Pour des raisons aussi opaques que le retour des épaulettes des années quatre-vingt ou des moustaches des années soixante-dix, les troubles psychiatriques entrent et sortent de la mode, pas nécessairement à cause de nouvelles recherches qui prouvent une augmentation ou une diminution soudaine de leur fréquence réelle. Et ces dernières années nous ont amené une énorme vague de "troubles de la personnalité multiple" qui a cédé la place à un tsunami de "trouble déficitaire de l'attention des adultes" qui recule maintenant en faveur du dernier trouble "bipolaire" incontournable. divers types). Il est impossible de comprendre pleinement pourquoi la culture (les diagnostiqueurs et ceux qui cherchent un diagnostic) se raccrochent à une tendance spécifique – les Français l'ont bien compris avec leur proverbe, ou les goûts et les couleurs ne sont pas à discuter . Mais certaines forces méritent une conversation car elles jouent clairement un rôle.

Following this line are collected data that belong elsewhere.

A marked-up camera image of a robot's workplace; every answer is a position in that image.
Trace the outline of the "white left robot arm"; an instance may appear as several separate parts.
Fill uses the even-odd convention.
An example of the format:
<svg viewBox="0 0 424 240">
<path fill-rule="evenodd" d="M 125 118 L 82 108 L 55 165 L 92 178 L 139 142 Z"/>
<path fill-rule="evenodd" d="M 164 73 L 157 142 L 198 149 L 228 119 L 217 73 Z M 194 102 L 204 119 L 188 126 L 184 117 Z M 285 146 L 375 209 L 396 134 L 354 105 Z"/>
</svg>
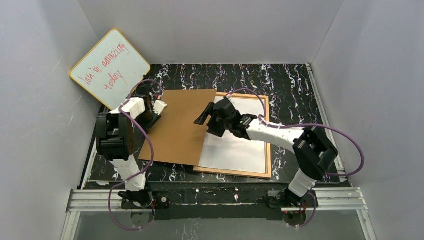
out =
<svg viewBox="0 0 424 240">
<path fill-rule="evenodd" d="M 161 119 L 167 104 L 154 98 L 150 85 L 136 90 L 129 100 L 114 110 L 96 117 L 96 150 L 109 161 L 124 181 L 125 190 L 139 192 L 147 187 L 145 173 L 136 163 L 135 129 L 148 134 Z"/>
</svg>

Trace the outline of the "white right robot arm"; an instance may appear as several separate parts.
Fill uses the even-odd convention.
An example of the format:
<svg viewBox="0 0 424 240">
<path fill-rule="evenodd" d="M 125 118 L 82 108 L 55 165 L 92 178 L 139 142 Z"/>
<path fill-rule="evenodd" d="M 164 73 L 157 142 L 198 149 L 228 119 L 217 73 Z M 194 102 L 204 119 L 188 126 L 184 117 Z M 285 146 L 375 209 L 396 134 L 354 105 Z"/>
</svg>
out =
<svg viewBox="0 0 424 240">
<path fill-rule="evenodd" d="M 317 124 L 288 127 L 265 121 L 262 115 L 242 114 L 229 98 L 210 102 L 194 121 L 207 125 L 207 132 L 222 137 L 229 131 L 235 137 L 260 141 L 291 151 L 299 170 L 285 190 L 288 197 L 302 198 L 324 178 L 339 152 Z"/>
</svg>

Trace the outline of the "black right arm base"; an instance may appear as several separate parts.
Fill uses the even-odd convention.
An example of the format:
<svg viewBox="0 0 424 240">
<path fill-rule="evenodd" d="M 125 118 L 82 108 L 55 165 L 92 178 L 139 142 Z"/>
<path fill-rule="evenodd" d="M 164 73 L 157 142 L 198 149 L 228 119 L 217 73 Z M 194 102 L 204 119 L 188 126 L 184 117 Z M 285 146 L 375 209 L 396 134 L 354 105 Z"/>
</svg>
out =
<svg viewBox="0 0 424 240">
<path fill-rule="evenodd" d="M 300 209 L 306 204 L 307 208 L 318 207 L 316 192 L 309 190 L 304 196 L 299 197 L 290 190 L 270 190 L 264 197 L 268 207 L 273 209 L 279 208 L 295 208 Z"/>
</svg>

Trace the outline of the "brown frame backing board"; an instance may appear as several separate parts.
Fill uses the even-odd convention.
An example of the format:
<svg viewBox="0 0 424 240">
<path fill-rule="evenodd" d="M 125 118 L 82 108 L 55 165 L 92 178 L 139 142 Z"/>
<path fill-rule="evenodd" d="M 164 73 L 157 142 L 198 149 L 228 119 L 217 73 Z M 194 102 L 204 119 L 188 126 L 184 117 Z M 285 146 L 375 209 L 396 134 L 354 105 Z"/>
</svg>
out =
<svg viewBox="0 0 424 240">
<path fill-rule="evenodd" d="M 161 119 L 149 131 L 155 162 L 198 165 L 207 134 L 207 126 L 194 124 L 210 102 L 215 89 L 165 90 L 167 104 Z"/>
</svg>

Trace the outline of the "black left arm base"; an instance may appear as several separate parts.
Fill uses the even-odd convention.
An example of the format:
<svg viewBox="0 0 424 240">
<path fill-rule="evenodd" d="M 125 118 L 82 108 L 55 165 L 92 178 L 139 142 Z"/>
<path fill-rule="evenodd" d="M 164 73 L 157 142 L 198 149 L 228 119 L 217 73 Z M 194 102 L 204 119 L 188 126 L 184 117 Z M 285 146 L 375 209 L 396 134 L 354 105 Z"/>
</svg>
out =
<svg viewBox="0 0 424 240">
<path fill-rule="evenodd" d="M 170 206 L 170 193 L 167 191 L 119 191 L 122 198 L 122 209 L 168 209 Z"/>
</svg>

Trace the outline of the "printed colour photo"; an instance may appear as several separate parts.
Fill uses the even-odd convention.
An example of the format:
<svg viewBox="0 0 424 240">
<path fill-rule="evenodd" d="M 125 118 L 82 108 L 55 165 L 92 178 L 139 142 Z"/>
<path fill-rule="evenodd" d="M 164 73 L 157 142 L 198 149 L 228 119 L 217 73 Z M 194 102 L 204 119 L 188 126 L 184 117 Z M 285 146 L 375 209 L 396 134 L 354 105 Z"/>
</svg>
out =
<svg viewBox="0 0 424 240">
<path fill-rule="evenodd" d="M 228 130 L 222 137 L 207 133 L 198 167 L 264 174 L 266 146 L 263 141 L 238 138 Z"/>
</svg>

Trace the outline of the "wooden picture frame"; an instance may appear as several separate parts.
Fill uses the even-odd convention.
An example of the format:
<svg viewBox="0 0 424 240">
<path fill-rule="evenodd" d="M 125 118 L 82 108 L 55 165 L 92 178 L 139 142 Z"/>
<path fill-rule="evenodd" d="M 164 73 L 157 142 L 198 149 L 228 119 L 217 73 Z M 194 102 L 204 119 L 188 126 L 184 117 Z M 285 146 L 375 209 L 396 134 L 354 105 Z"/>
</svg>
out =
<svg viewBox="0 0 424 240">
<path fill-rule="evenodd" d="M 234 106 L 241 114 L 252 114 L 260 115 L 265 114 L 265 119 L 268 121 L 270 119 L 269 112 L 269 97 L 261 95 L 260 98 L 257 98 L 253 94 L 240 94 L 234 93 L 231 97 L 231 101 L 234 103 Z M 203 172 L 210 174 L 224 174 L 231 176 L 242 176 L 242 177 L 254 177 L 254 178 L 264 178 L 269 179 L 272 175 L 272 161 L 271 161 L 271 145 L 266 143 L 266 173 L 253 173 L 253 172 L 243 172 L 235 170 L 222 170 L 222 169 L 212 169 L 212 168 L 203 168 L 194 166 L 193 170 L 195 172 Z"/>
</svg>

En psychiatrie et en médecine, comme dans l'industrie de la mode, nous fabriquons souvent des diagnostics que les gens ne savent pas encore qu'ils veulent. La façon dont ces diagnostics sont promus pour devenir éventuellement des «marques» implique souvent des stratégies marketing sophistiquées qui cherchent à libérer le désir des médecins et des patients, d'une manière similaire à ce que Louis Vuitton pourrait faire pour créer un buzz autour d'un nouveau sac. Vous avez vu les annonces. La femme déprimée n'est jamais montrée en train de googler le suicide par désespoir; le patient bipolaire n'est jamais montré en train de sauter du toit parce qu'il pense pouvoir voler; et l'enfant attentif déficient n'est jamais montré sérieusement faire des ravages dans la salle de classe. Au lieu de cela, les protagonistes sont "comme vous et moi", types de garçons / filles / enfants qui semblent juste avoir une mauvaise journée, mais qui ont besoin de médicaments de luxe coûteux avec de longues listes d'effets secondaires potentiels (y compris suicide, manie psychotique et toutes sortes de ravages). Dans leur aspect quotidien pourtant lié à des diagnostics sévères et à des médicaments puissants, ces acteurs sont des enfants d'affiche pour la tendance actuelle à pathologiser le normal, à faire de la maladie le nouveau défaut et la nouvelle ligne de base. «Si elles ont besoin d'un antipsychotique, je le dois aussi!» Les compagnies pharmaceutiques dépensent plus d'argent pour faire la publicité de leurs produits que de mener des recherches, ce qui explique pourquoi un diagnostic parfois sous-étudié peut devenir un mème culturel. D'une manière malade, nous l'avons rendu à la mode pour être malade. Pendant des millénaires, les gens ont suivi aveuglément les tendances vestimentaires. Nous avons maintenant une relation similaire avec notre santé et notre psychisme – "Low T" ou "sensibilité au gluten", quelqu'un? Avec certains diagnostics populaires, le soulagement est double dès qu'on les acquiert: nous avons une explication à un malaise existentiel vague et cette explication nous rend à la mode, parce que tout le monde semble l'avoir. Qu'est-ce qu'il ne faut pas aimer?